### [DATA SEGMENT]
************

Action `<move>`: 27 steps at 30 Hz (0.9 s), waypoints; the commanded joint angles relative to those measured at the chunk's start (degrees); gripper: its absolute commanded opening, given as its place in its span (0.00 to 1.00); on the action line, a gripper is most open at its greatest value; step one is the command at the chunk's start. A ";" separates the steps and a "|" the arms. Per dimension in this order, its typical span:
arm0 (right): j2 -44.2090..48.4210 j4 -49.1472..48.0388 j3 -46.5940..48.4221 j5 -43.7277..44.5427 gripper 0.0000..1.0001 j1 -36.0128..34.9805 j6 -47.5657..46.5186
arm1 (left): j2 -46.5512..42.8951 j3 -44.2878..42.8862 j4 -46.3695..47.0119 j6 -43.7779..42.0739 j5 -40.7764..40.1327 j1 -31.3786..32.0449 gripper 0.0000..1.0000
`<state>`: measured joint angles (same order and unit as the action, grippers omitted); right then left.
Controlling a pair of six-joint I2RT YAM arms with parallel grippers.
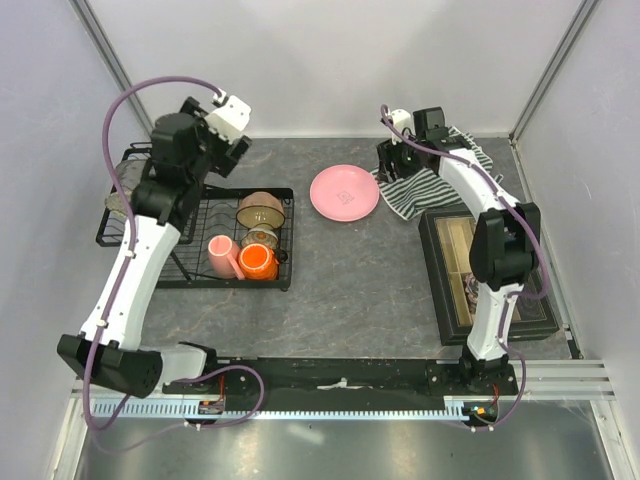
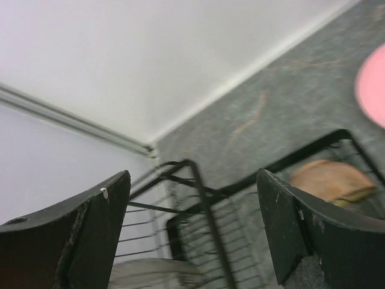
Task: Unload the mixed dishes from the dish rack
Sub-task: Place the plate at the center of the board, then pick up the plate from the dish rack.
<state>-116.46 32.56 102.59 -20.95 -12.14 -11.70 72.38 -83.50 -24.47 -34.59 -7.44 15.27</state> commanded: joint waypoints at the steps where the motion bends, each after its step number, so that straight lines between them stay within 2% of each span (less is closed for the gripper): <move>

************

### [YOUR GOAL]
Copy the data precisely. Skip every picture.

### [SOLUTION TO THIS TASK]
Action `<move>`: 27 steps at 30 Hz (0.9 s), waypoints; the commanded joint angles relative to those measured at the chunk's start (degrees); gripper: its absolute commanded opening, given as its place in its span (0.00 to 1.00); on the action line, a gripper is most open at its greatest value; step one is the command at the chunk's start. A ";" separates the steps and a "|" the arms. Per dimension in this order, its typical span:
arm0 (right): j2 -44.2090..48.4210 j4 -49.1472..48.0388 j3 -46.5940..48.4221 j5 -43.7277..44.5427 gripper 0.0000..1.0001 j1 -36.0128..34.9805 j6 -47.5657..46.5186
arm1 (left): j2 -46.5512..42.8951 j3 -44.2878..42.8862 j4 -46.3695..47.0119 j6 -43.7779..42.0739 j5 -40.7764..40.1327 j1 -31.3786..32.0449 gripper 0.0000..1.0000
`<state>`: measured joint angles (same order and unit as the action, grippers omitted); right then left.
Controlling a pair of six-joint I2RT YAM arms with parallel grippers.
Task: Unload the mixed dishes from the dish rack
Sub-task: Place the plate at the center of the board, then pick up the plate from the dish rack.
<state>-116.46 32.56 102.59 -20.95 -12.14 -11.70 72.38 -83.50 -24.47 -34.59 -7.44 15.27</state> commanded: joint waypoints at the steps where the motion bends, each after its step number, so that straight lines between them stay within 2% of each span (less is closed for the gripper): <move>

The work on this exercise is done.